As HGF treatment dissociated Numb from E‐cad, we next investigated whether HGF modulated E‐cad localization in numb‐shRNA cells in comparison to in control MDCKII or cells expressing srNumb. In contrast to a tight junctional membrane staining signal for E‐cad in polarized MDCKII cells, HGF treatment resulted in a punctate staining pattern for E‐cad at the apicolateral membrane domain between adjacent cells and diffused cytosolic stain (Figure 4A), suggesting dissolution of the AJ. Similarly, HGF induced a redistribution of Numb from the plasma membrane to the cytosol (Figure 4A). Depletion of Numb in the numb‐shRNA stable clones, although not affecting their ability to polarize on filters, led to an accumulation of E‐cad at the apicolateral membrane domain in the absence of HGF and a redistribution of E‐cad to the cytosol after HGF treatment (Figure 4B). In contrast, E‐cad remained largely on the junctional membrane in cells expressing srNumb in the presence of HGF, although the immunofluorescence signal was significantly reduced in comparison to in cells without HGF treatment (Figure 4C). To find out whether Numb depletion sensitizes cells to HGF‐induced EMT, we examined, by fluorescence microscopy, the localization of E‐cad in subconfluent MDCKII or numb‐shRNA cells stimulated with HGF for 0, 6, 12 or 18 h (Supplementary Figures S3 and S4). These cells were partially polarized and therefore more sensitive to HGF treatment than a monolayer of fully polarized epithelial cells.
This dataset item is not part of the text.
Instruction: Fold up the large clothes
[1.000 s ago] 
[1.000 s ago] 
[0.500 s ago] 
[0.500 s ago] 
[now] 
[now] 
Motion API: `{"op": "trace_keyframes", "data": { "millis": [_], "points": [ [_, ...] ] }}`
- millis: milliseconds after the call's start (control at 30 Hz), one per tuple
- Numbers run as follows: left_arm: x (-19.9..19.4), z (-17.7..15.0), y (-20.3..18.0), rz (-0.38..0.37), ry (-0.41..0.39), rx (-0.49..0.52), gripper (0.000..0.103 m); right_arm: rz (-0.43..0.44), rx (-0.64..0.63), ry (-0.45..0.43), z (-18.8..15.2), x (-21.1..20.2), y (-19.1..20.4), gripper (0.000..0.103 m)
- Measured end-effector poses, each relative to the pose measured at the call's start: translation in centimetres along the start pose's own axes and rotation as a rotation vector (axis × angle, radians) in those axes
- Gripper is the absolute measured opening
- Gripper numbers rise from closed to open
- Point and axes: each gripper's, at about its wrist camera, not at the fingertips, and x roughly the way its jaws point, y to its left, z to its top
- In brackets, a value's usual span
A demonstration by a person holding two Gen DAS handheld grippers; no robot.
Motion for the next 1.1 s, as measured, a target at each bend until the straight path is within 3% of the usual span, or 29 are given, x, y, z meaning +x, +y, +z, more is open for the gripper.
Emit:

Numb depletion coincided with faster dispersion of numb‐shRNA cells (e.g. at 6 h of HGF treatment) than control cells (e.g. at 12 h of HGF treatment) and promoted redistribution of E‐cad from the membrane to the cytosol (Supplementary Figures S3 and S4).
Numb differentially regulates the subcellular localization of Par3 and aPKC–Par6 during HGF‐induced EMT
Our biochemical data showed that Numb could be engaged in two distinct complexes with either Par3 or aPKC–Par6, depending on the status of Src activation. To characterize these dynamic interactions in cells undergoing EMT, we followed the subcellular localization of Par3 and aPKC, respectively, in polarized monolayer of numb‐shRNA stable clones before or after HGF treatment. In polarized control MDCKII cells before HGF treatment, Par3 and aPKC were found mainly at the apicolateral membrane domain although cytosolic staining was also detectable for Par3 (Figure 4D). HGF treatment caused translocation of Par3 to the nucleus but had little effect on aPKC localization. These immunofluorescence data were supported by cell fractionation analysis demonstrating that Par3 became nuclear after HGF treatment, whereas aPKC remained in the membranous and cytosolic fractions (Figure 5C and D). The apparent decoupling of Par3 from aPKC was also observed in subconfluent MDCKII cells stimulated with HGF for different durations of time (Supplementary Figure S5). The partially overlapped immunofluorescence for Par3 and aPKC before HGF stimulation became discrete after exposure to HGF for 6 h when Par3 was translocated to the cytosol and nucleus while aPKC remained largely on the membrane. By 12 h, Par3 was found mainly in the nucleus whereas aPKC on the membrane and in the cytosol as the cells became more elongated and scattered (Supplementary Figure S5). These results suggest that decoupling of Par3 from aPKC and translocation of Par3 to the nucleus are early steps in HGF‐induced EMT.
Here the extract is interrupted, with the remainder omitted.